> **Exercise directions**: In the data, find each line where the word "fridge" appears and list that line.

> **Task input**:
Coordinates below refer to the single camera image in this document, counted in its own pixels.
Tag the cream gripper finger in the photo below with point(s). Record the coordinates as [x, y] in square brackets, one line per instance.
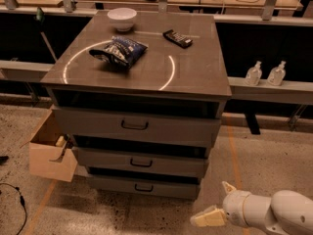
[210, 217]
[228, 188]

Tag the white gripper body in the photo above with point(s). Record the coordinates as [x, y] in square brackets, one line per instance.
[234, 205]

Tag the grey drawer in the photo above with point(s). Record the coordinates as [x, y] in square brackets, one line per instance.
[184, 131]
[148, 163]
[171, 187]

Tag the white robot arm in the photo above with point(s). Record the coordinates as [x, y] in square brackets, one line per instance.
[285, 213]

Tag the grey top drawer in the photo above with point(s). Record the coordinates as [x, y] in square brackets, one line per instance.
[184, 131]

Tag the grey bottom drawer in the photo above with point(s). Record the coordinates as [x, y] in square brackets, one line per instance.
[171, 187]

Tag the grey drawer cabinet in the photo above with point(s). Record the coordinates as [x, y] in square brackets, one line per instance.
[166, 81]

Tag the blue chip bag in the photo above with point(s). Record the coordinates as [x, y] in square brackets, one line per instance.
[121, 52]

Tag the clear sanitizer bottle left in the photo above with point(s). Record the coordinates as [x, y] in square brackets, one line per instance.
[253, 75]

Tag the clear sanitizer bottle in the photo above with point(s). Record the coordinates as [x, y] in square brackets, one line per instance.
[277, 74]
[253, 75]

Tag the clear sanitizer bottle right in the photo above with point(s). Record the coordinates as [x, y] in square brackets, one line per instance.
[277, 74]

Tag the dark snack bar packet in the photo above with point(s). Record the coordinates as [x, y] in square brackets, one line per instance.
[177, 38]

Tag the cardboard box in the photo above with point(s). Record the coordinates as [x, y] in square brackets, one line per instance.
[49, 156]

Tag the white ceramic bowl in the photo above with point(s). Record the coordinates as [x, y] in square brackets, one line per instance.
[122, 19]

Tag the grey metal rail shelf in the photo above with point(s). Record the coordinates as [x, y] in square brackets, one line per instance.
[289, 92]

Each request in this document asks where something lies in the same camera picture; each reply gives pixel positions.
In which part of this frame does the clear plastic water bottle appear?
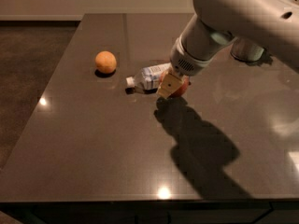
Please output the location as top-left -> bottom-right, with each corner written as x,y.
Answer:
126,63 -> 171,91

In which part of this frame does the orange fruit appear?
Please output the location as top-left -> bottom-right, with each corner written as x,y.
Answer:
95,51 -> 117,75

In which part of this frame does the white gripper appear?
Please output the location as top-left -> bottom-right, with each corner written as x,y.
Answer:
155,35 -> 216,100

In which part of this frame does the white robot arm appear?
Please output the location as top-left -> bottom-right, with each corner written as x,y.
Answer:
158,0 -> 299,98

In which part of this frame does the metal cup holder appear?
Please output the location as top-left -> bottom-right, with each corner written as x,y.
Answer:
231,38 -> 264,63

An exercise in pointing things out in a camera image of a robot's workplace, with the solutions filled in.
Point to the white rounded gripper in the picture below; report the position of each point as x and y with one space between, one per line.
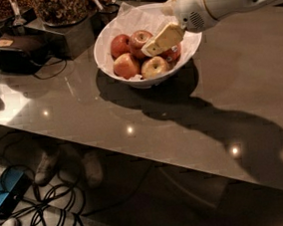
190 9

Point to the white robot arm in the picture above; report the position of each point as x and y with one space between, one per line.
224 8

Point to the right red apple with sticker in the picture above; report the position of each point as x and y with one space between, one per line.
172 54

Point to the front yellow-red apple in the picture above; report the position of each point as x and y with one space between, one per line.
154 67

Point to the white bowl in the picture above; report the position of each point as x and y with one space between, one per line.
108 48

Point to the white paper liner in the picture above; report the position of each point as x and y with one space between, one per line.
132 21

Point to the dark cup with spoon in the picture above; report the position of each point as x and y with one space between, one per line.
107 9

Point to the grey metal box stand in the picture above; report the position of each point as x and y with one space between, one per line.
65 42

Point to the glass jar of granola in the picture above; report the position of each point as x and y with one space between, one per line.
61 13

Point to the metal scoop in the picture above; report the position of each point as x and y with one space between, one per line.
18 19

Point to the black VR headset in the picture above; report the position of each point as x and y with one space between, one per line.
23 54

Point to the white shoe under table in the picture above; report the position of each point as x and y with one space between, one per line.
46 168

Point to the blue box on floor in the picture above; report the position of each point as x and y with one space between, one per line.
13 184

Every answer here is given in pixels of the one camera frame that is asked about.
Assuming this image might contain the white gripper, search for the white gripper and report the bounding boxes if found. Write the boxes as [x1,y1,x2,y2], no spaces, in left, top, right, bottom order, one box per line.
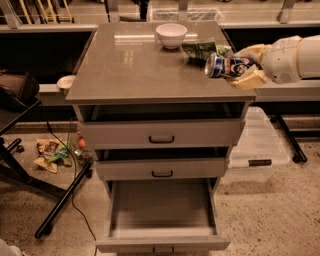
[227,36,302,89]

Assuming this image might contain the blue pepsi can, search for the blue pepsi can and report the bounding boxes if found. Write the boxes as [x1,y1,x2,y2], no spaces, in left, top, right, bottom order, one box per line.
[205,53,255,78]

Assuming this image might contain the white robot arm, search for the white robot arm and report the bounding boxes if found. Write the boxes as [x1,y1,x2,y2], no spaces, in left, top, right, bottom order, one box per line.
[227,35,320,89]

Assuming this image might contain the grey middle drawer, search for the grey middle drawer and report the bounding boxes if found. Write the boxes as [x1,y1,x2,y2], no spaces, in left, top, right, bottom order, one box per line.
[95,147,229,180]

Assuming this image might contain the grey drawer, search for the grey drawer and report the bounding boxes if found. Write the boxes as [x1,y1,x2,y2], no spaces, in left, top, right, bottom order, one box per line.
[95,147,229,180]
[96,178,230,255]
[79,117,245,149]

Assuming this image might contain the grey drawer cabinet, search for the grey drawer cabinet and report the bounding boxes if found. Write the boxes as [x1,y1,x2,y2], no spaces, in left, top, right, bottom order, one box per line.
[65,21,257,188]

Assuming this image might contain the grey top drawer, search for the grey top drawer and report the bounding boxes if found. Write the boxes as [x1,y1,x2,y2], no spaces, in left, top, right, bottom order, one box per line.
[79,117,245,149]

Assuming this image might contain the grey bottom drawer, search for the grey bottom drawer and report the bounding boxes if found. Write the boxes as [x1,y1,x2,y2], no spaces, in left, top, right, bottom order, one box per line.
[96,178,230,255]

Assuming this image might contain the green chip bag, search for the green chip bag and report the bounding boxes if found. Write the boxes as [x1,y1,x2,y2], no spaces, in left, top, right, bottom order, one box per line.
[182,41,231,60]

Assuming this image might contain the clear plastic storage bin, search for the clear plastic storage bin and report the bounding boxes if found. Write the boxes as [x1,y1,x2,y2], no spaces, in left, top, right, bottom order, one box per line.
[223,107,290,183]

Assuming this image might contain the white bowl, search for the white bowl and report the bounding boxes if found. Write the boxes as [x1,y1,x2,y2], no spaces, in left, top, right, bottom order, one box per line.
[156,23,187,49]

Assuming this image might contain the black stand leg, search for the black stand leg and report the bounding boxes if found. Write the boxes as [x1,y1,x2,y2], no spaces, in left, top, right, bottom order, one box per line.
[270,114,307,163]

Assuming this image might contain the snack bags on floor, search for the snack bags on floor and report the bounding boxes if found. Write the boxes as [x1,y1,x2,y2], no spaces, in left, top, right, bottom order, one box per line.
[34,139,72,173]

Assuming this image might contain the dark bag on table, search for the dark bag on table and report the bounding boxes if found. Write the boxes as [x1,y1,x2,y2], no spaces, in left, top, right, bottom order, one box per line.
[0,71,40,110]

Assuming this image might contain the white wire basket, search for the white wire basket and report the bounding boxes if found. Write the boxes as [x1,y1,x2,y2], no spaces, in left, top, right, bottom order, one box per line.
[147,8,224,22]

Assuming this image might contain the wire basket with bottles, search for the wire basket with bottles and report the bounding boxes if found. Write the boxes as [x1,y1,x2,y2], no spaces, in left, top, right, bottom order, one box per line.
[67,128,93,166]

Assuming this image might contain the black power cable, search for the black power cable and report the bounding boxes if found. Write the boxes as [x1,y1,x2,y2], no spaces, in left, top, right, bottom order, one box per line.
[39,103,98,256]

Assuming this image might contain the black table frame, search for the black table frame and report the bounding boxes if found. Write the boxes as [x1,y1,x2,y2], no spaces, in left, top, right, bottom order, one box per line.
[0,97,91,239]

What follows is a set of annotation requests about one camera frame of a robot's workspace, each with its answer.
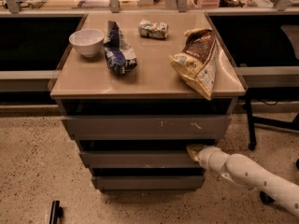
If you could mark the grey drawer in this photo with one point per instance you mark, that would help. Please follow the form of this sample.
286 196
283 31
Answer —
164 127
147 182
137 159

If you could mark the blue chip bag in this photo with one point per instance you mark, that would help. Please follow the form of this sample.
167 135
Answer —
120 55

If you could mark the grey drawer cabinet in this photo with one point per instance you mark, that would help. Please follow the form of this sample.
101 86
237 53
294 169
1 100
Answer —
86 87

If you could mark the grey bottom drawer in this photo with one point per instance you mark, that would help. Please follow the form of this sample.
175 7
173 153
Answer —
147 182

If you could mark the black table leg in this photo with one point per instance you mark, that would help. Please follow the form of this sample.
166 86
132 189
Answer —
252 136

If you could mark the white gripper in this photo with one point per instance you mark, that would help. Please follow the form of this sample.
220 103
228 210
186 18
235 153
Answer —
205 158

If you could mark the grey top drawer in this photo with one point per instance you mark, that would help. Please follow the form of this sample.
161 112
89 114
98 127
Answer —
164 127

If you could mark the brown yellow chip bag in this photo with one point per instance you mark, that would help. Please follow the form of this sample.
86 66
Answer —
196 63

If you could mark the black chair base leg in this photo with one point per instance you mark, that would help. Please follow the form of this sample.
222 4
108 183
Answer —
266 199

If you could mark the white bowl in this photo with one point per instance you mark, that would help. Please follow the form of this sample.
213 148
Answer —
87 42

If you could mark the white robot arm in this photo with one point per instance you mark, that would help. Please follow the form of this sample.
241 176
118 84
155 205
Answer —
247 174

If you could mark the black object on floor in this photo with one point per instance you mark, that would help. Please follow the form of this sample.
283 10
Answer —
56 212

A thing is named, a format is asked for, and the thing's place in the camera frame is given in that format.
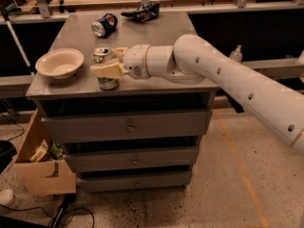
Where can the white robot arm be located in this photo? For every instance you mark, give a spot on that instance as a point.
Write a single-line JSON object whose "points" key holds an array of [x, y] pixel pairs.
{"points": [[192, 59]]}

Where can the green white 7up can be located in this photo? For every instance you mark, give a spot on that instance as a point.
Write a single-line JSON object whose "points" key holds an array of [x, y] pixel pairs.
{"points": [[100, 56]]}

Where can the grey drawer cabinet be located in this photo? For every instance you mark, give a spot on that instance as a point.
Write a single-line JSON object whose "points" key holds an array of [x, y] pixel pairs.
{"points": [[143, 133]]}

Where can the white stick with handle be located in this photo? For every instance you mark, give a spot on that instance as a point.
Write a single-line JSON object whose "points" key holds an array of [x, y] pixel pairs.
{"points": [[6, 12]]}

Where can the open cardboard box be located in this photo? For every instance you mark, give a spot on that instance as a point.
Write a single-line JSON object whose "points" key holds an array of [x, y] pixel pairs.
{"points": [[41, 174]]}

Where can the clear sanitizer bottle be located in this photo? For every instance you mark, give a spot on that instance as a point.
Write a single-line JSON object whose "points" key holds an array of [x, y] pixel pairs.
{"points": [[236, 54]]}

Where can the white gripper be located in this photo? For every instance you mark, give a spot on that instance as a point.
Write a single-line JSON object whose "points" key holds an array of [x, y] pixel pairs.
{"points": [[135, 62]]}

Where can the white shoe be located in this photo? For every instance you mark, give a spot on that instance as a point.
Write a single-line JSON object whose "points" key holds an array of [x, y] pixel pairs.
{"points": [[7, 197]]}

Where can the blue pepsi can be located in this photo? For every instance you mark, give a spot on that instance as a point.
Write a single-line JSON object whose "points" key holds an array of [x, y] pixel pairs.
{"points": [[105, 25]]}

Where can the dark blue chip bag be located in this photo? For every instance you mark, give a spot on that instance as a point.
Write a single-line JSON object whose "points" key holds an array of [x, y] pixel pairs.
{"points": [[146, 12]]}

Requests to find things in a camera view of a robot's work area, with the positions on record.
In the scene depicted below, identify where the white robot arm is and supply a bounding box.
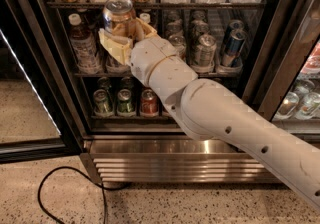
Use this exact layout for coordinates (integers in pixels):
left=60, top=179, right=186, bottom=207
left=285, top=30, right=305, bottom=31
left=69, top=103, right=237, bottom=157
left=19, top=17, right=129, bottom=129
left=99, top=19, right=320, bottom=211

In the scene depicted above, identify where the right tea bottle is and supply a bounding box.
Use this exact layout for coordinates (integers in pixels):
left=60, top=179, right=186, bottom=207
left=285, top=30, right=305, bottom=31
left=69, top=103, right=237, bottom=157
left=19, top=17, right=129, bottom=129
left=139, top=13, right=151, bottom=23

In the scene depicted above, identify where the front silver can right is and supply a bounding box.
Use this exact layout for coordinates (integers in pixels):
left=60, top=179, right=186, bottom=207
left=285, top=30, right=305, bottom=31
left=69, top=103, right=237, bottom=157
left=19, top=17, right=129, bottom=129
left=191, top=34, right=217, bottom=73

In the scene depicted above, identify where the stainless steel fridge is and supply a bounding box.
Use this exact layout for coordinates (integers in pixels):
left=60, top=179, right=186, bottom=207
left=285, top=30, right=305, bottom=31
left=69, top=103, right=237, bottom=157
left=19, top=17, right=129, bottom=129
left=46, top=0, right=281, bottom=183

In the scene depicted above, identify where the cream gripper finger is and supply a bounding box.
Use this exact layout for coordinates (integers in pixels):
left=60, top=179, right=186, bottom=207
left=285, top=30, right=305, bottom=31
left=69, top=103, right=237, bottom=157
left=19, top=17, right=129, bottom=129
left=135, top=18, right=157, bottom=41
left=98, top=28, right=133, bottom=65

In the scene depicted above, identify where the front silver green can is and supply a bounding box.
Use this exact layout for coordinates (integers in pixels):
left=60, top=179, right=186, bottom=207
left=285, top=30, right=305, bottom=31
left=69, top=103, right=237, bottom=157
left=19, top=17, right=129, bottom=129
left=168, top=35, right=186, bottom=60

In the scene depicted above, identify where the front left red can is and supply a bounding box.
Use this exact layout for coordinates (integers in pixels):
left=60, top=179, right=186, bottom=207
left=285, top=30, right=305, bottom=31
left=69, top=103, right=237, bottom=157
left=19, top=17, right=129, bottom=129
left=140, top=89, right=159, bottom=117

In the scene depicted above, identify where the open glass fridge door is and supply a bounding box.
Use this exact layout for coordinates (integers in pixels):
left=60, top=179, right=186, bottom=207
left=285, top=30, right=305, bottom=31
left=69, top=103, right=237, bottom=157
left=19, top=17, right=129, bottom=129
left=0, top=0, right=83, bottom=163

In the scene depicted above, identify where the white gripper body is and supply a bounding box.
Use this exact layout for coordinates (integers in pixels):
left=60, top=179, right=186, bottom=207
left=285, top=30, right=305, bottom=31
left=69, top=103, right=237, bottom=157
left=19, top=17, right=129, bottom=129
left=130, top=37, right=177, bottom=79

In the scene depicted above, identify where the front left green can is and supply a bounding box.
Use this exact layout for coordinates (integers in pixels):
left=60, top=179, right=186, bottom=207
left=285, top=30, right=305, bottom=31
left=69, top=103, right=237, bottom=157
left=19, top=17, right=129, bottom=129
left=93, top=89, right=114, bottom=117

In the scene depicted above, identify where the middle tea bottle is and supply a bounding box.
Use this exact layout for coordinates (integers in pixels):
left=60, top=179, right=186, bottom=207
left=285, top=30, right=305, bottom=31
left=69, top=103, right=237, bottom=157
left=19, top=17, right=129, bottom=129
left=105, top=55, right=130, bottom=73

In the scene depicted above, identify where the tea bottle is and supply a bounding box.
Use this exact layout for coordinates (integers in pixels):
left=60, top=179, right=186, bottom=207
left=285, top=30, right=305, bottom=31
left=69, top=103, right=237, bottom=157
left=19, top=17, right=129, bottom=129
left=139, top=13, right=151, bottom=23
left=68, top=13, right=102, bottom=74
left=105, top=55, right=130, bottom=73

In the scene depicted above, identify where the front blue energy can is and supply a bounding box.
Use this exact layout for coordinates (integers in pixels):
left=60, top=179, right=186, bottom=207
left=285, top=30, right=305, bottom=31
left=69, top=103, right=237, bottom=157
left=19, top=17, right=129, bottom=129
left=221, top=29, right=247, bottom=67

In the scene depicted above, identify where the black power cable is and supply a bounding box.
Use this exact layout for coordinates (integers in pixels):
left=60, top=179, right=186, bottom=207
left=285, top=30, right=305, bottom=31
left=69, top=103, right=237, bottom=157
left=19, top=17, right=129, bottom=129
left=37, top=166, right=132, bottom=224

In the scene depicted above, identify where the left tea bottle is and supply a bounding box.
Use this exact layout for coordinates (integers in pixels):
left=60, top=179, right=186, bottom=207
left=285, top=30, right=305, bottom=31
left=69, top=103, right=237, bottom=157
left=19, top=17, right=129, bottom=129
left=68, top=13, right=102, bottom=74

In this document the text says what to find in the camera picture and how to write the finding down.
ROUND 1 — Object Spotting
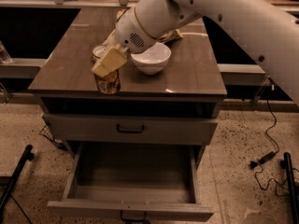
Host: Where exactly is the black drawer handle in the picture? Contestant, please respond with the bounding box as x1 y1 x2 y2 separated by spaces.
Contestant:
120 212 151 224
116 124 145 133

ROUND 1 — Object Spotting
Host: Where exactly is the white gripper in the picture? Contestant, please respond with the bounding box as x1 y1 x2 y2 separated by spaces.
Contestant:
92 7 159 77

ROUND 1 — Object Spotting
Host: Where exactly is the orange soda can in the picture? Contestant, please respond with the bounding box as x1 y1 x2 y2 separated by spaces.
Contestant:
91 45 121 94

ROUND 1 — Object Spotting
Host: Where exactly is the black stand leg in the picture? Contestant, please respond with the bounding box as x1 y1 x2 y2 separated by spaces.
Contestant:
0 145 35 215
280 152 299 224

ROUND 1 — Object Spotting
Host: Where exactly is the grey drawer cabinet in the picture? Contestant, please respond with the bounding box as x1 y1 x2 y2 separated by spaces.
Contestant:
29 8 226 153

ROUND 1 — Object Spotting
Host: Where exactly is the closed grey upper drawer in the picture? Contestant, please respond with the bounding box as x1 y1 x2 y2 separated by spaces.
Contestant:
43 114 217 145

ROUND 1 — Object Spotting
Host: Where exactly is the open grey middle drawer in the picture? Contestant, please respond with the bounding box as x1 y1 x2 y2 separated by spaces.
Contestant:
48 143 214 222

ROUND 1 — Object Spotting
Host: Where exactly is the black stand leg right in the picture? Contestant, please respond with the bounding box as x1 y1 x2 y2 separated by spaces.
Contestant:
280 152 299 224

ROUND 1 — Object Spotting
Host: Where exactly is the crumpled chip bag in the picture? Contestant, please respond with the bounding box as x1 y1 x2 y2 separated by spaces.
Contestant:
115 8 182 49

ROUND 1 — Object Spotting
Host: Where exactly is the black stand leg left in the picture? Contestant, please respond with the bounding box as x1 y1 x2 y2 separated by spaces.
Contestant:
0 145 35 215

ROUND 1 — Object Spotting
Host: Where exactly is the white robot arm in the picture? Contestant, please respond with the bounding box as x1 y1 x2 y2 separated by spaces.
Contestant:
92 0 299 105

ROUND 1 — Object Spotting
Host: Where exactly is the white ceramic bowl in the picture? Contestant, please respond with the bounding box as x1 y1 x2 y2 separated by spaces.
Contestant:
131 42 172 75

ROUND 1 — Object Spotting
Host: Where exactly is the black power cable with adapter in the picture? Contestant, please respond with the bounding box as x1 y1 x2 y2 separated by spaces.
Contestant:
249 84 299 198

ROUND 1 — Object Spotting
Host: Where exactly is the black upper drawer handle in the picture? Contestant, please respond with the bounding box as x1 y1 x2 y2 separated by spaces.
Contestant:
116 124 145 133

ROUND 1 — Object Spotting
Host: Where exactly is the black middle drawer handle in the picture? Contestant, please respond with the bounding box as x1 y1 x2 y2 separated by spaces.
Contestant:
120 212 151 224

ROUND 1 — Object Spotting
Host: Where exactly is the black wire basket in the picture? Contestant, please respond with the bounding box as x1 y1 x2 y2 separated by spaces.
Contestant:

> **Output**:
In the scene depicted above, identify where the stainless steel fridge is and supply a bounding box.
In the scene depicted above, identify where the open glass fridge door is and supply a bounding box.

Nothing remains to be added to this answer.